- _TASK OBJECTIVE_: First find the line with "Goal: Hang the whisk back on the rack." in the entries below, then set down exactly every line through the line with "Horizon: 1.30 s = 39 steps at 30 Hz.", that line included.

- _AVAILABLE RECORDS_:
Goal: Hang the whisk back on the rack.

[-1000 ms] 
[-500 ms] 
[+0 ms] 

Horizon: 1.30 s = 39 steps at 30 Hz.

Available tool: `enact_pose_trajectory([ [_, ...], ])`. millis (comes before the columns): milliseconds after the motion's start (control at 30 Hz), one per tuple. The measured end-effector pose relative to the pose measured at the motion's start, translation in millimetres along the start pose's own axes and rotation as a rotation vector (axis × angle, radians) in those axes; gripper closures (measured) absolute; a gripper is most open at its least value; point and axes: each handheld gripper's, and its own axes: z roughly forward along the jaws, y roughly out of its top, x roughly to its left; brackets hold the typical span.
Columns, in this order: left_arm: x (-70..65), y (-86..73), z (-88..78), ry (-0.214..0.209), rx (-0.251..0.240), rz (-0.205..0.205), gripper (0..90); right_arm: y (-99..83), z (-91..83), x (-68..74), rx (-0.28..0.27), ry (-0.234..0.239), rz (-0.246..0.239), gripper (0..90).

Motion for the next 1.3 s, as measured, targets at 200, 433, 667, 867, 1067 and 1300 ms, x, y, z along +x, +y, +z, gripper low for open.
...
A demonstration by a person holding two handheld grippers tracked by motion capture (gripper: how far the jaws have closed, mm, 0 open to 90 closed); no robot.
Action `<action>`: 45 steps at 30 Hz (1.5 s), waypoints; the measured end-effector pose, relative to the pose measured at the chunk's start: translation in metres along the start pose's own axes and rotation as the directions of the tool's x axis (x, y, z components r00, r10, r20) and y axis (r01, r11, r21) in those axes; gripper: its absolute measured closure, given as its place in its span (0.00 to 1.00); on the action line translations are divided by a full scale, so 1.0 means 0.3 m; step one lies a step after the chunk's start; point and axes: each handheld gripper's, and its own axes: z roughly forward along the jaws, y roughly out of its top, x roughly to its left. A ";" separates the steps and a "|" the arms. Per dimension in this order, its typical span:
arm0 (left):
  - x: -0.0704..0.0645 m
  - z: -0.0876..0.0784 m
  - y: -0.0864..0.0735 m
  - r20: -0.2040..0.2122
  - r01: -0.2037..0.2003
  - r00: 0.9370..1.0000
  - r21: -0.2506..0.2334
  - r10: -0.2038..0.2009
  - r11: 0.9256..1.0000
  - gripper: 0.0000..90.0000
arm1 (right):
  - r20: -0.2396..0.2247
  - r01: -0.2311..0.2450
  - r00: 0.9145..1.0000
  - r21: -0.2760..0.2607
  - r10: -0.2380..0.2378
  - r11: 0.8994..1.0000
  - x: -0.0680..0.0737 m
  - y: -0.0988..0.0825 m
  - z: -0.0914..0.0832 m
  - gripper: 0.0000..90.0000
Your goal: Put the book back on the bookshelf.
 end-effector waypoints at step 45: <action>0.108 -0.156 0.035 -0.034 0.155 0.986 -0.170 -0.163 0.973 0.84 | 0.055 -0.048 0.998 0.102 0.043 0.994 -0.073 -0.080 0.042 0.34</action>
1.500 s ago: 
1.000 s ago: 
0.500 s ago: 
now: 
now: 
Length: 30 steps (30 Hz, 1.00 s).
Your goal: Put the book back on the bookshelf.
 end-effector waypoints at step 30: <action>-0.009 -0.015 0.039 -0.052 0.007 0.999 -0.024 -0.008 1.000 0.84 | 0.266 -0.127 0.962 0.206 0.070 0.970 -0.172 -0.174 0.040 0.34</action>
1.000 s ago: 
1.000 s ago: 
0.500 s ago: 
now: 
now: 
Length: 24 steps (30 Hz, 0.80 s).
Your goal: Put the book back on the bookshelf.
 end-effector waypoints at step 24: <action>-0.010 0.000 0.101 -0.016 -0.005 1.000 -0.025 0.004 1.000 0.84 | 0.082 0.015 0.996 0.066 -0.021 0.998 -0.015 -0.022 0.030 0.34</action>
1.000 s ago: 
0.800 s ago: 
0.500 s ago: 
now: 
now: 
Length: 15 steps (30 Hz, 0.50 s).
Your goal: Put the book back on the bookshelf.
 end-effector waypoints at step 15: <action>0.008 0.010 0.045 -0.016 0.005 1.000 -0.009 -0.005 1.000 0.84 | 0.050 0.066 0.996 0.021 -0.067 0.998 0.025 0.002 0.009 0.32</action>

- _SOLVED PROBLEM_:
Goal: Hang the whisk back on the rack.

[-1000 ms] 
[-500 ms] 
[+0 ms] 

Horizon: 1.30 s = 39 steps at 30 Hz.

Nothing else is part of this output.